Here stand the Indians in the great out-of-doors. The open country lies all about them.
See the sage-brush of the desert! See the distant dark mountain! See the cloud forms above!
How rugged, and stern, and strong they are! They are just like the figures of the Indians.
See how the artist has grouped his figures! They stand very close, in a compact mass. See the pattern they make against the background! They wear the great white blankets of their tribe. See the broad, simple surface of the blankets! How they emphasize the dark heads of the Indians!
The standing youth wears a blanket, too. It has dropped to his waist. We see the warm yellow shirt that he wears.
See his fine dark head! See the long braids as they fall over his shoulders! See the little line of light about his head! The light must shine full upon his face, too, although we cannot see it.
This is the land of brilliant, dazzling light!
All the light in the picture is made by the artist’s color. He knew just how to choose his color. He knew just how to place his color.
How the light plays along the edges of the other figures! It lights up the shoulders of the tallest Indian. It touches his thick coarse hair with light. See it as it shines on the dark copper color of his skin!
It also plays along the outline of the second Indian. Below it falls full upon the face of the young boy. It touches the top of his dark hair, too.
See how it lights up the shoulders of the yellow shirt!
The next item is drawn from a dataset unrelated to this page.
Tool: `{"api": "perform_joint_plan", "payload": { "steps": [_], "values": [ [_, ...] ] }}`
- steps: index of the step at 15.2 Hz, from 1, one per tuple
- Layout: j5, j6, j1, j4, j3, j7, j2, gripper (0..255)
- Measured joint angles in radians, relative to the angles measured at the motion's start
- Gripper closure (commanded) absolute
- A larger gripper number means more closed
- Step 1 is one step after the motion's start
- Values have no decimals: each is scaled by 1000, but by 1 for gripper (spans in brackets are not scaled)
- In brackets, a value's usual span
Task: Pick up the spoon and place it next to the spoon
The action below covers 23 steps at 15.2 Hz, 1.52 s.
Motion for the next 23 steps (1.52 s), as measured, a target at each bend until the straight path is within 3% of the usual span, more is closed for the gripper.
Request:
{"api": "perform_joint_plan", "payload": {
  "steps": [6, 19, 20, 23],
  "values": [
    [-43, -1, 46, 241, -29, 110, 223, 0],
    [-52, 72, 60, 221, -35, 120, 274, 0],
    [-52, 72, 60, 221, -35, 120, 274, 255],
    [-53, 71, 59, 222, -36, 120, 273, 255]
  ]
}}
Yes, light is everywhere! The bright, clear sunlight of Taos!
It is the painting of light, and the strong pattern or design of his pictures that has brought fame to this artist.
“The Solemn Pledge” is one of the prize pictures of the artist.
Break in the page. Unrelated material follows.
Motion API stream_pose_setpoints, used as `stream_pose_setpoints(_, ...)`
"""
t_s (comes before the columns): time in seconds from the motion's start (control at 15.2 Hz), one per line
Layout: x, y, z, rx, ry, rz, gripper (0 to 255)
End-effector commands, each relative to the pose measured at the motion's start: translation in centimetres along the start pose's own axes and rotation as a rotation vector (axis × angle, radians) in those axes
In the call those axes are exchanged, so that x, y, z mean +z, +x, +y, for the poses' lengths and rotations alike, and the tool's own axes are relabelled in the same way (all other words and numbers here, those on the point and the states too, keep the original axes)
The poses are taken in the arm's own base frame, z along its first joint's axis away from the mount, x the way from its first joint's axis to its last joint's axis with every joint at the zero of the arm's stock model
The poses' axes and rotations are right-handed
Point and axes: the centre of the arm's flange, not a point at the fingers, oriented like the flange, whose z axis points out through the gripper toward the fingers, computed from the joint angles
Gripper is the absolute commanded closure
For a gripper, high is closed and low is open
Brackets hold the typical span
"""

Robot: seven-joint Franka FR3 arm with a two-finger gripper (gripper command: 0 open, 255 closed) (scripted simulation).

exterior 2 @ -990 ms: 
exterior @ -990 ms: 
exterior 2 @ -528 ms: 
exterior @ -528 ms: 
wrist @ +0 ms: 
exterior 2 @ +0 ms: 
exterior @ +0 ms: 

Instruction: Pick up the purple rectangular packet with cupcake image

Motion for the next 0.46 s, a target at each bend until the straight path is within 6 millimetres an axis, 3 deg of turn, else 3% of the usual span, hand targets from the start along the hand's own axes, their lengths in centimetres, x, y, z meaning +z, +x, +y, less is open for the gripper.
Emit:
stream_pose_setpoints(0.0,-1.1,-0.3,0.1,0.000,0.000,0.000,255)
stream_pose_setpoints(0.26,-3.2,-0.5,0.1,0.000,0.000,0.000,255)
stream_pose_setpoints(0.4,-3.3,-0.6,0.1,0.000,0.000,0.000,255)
The artist who painted this picture lives in Taos, New Mexico, the land of the Pueblo Indian. His name is Walter Ufer. He is one of the foremost modern artists of America. Today many American artists are making their homes in this western land.
Taos is a sage-brush desert seven thousand feet above sea level. Around it rises the giant mountains to a height of thirteen thousand feet. Here is a sky that is always blue. Here is a sun that is always shining. Here is color everywhere!
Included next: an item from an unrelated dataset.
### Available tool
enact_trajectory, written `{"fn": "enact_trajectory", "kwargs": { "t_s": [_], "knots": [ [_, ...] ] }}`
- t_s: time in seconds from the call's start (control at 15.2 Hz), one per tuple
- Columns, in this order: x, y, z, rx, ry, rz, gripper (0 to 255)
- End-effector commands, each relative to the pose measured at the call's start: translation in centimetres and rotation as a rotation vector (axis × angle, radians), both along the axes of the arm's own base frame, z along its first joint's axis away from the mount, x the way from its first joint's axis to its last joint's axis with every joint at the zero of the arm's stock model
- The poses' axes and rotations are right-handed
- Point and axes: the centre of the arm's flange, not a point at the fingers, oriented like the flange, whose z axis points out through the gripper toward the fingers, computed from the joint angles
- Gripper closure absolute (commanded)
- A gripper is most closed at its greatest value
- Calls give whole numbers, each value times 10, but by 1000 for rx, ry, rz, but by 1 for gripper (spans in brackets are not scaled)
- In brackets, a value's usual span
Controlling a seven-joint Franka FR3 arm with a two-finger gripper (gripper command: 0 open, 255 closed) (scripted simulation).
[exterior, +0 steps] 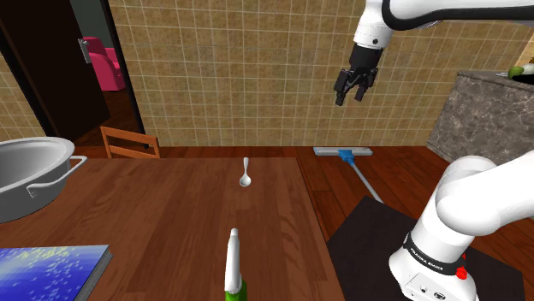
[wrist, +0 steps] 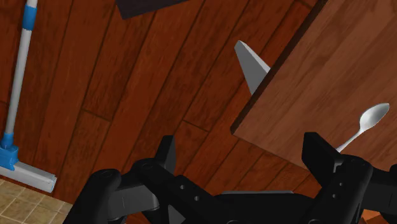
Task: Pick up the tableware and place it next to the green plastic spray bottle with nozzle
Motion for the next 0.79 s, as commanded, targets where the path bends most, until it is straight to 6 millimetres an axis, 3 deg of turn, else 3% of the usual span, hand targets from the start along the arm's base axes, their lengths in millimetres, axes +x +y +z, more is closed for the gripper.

And then the Indians! These superb copper-colored fellows wrapped in their white blankets are a marked contrast to the “pale-faces” who come from the East. Over seven hundred of the finest Indians in America live in Taos. No wonder the artists are making their homes in this western country!
Though Mr. Ufer lives in the west he was born in Louisville, Kentucky. There he went to school just like other little boys. There his teacher learned that he liked to draw. She found him making sketches on the pages of his reader. The principal, too, found that the little Walter had great talent. One day he asked him what he wanted to be when he grew to be a man. “An artist,” immediately replied the little fellow. So determined was he to become a painter that he planned, when still a child to earn money for study. He did many kinds of work. Like so many ambitious American boys of today, he carried a paper route. Rain or shine, through all kinds of weather, on he trudged. By taking care of the pennies, earned on the paper route, and adding to them little by little, he managed to save a small bank account. This he planned to use for his studies.
When he was a young lad he went to the World’s Fair in Chicago. Here he saw the great White City with its beautiful walks, buildings, pictures, and sculpture. The exhibition of pictures interested him most. He wanted more than ever to be a painter! It was his one desire. By and by opportunities came to him. He studied both in America and Europe. He won many honors.
When he returned to America in 1914, he went to this western land of the Pueblo Indian, a land of light and color. Here he painted many of his famous pictures.
For many years Walter Ufer has continued to carry off many prizes and honors. All his pictures make one feel the bigness of grandeur of the West.
Instead of painting landscape and figures just as they are, he weaves them into beautiful patterns or designs. Such a pattern is our picture, “The Solemn Pledge.”
Within recent years many new honors have come to the artist. His pictures now hang in many of the important galleries of America.
Mr. Ufer says he won his success. And more, “One can win only through hard work.”